Prometheus only stores a (configurable) amount of metrics data.

A full scalable production stack requires a set of components that can be composed into a highly available metric system with unlimited storage capacity.

Thanos is an opensource project that can be added seamlessly on top of existing Prometheus deployments to provide this scaling layer.

Object storage is provided by rook.io which is based on ceph and provides an S3 endpoint to Thanos.

   x--------------------x
---| Grafana Dashboard  |
|  x--------------------X
|
|  x--------------------x   x--------------------x
|  | Prometheus Metrics |---|    Applications    |
|  x--------------------X   x--------------------x
|            |
|  x--------------------x
|->|   Thanos Scaling   |
   x--------------------X
             |
   x--------------------x
   |   rook.io Storage  |
   x--------------------X

The initial proof of concept will be deployed using NFS. Object Storage and software defined storage will be required for long term storage and requires storage design and requirements gathering.

Prometheus

Deploy a standalone prometheus using OpenShift example templates.

In future 4.X versions of OpenShift the prometheus operator will become supported for standalone monitoring of applications (i.e. can deploy a multi-tenant prometheus operator for application stack). A blog discussing how this will look is here - https://coreos.com/blog/the-prometheus-operator.html

We start with the default prometheus OpenShift example template

wget https://raw.githubusercontent.com/openshift/origin/master/examples/prometheus/prometheus-standalone.yaml

We have adjusted the template to allow the prom service account to scrape our application endpoints and use the provided images available in our cluster.
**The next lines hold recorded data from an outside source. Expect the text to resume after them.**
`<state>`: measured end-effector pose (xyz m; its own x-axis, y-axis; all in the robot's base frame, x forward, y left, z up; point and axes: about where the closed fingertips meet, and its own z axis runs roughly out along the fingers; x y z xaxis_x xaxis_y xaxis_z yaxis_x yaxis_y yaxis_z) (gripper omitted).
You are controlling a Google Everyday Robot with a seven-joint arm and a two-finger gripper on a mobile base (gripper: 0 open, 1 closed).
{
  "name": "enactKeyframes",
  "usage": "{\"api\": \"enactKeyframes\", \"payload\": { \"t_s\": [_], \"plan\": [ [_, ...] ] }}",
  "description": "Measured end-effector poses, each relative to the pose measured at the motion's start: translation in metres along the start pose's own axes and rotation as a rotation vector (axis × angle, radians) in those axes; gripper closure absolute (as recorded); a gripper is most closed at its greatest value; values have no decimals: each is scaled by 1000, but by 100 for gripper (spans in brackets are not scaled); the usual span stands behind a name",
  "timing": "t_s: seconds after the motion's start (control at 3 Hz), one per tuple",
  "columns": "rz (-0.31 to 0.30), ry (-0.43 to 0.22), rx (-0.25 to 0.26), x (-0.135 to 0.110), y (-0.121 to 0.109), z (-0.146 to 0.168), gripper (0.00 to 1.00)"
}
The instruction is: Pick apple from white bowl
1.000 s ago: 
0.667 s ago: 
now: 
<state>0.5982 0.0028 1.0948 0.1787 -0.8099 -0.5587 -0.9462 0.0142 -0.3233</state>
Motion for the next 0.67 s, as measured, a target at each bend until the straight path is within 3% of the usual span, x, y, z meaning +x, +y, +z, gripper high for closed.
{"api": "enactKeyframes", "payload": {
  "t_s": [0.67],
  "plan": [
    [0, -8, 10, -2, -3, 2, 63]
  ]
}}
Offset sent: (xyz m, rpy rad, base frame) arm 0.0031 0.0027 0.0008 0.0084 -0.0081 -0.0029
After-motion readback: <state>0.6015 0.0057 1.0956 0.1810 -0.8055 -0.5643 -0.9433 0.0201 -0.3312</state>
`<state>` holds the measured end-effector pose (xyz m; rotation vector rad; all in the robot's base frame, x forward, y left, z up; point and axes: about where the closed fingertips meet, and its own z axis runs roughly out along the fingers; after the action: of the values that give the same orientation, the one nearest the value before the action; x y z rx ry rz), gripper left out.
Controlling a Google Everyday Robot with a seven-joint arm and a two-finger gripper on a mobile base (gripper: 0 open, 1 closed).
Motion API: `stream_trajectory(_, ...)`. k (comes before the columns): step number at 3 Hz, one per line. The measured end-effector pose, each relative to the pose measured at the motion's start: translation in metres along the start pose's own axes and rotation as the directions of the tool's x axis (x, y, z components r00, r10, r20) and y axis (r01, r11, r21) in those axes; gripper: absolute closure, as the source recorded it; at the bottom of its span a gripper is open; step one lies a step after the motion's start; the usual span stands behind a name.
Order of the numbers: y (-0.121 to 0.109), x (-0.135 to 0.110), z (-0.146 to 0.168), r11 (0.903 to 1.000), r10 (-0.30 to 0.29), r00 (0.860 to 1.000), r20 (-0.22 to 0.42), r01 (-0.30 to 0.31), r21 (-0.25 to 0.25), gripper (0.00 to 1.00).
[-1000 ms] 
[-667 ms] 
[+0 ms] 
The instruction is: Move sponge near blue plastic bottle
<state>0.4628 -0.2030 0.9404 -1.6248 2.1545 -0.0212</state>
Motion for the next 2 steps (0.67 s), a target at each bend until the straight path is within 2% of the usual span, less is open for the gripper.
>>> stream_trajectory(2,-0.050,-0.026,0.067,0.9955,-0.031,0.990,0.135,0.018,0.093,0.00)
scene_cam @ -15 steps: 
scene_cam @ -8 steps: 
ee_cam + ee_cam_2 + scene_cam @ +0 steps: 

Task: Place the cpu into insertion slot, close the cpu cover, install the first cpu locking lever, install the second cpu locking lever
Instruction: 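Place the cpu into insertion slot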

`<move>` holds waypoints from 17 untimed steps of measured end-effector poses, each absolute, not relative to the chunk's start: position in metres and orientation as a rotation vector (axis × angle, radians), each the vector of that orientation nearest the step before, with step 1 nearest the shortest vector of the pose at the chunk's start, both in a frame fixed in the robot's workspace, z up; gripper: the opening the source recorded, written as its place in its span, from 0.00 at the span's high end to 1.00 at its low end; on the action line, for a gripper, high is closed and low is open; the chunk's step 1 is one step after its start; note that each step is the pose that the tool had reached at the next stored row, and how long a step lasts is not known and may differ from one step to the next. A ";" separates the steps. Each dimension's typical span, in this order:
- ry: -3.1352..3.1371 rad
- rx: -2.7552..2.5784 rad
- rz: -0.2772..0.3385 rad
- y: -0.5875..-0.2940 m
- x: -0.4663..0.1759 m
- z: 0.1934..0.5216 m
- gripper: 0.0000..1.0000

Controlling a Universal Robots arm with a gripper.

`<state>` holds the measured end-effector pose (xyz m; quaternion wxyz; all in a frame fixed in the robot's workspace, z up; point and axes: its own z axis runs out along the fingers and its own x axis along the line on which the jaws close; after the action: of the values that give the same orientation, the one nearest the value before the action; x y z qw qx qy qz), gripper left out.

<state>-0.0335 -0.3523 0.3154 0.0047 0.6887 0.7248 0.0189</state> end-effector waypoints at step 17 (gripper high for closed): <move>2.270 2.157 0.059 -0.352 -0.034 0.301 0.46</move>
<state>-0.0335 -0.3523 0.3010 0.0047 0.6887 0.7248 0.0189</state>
# Add ClusterRole and ClusterRoleBinding
- apiVersion: rbac.authorization.k8s.io/v1
  kind: ClusterRole
  metadata:
    name: prometheus-scraper
  rules:
  - apiGroups: [""]
    resources:
    - services
    - endpoints
    - pods
    verbs: ["get", "list", "watch"]
  - apiGroups:
    - route.openshift.io
    resources:
    - routers/metrics
    verbs:
    - get
  - apiGroups:
    - image.openshift.io
    resources:
    - registry/metrics
    verbs:
    - get
- apiVersion: authorization.openshift.io/v1
  kind: ClusterRoleBinding
  metadata:
    name: prometheus-scraper
  roleRef:
    name: prometheus-scraper
  subjects:
  - kind: ServiceAccount
    name: prom
    namespace: "${NAMESPACE}"

# Adjust the default images versions to use based on the current OpenShift cluster version
- description: The location of the proxy image
  name: IMAGE_PROXY
  value: openshift3/oauth-proxy:v3.11.82
- description: The location of the prometheus image
  name: IMAGE_PROMETHEUS
  value: openshift3/prometheus:v3.11.82
- description: The location of the alertmanager image
  name: IMAGE_ALERTMANAGER
  value: openshift3/prometheus-alertmanager:v3.11.82
- description: The location of alert-buffer image
  name: IMAGE_ALERT_BUFFER
  value: openshift3/prometheus-alert-buffer:v3.11.82

We will use a prometheus configuration file that allows us to scrape applications based on Service annotations. This allows a developer to annotate their service so that the exposed metrics are available to be scraped.

Create a prometheus deployment.

# Create project to host our observability stack
oc new-project observability --display-name="Observability" --description="Observability"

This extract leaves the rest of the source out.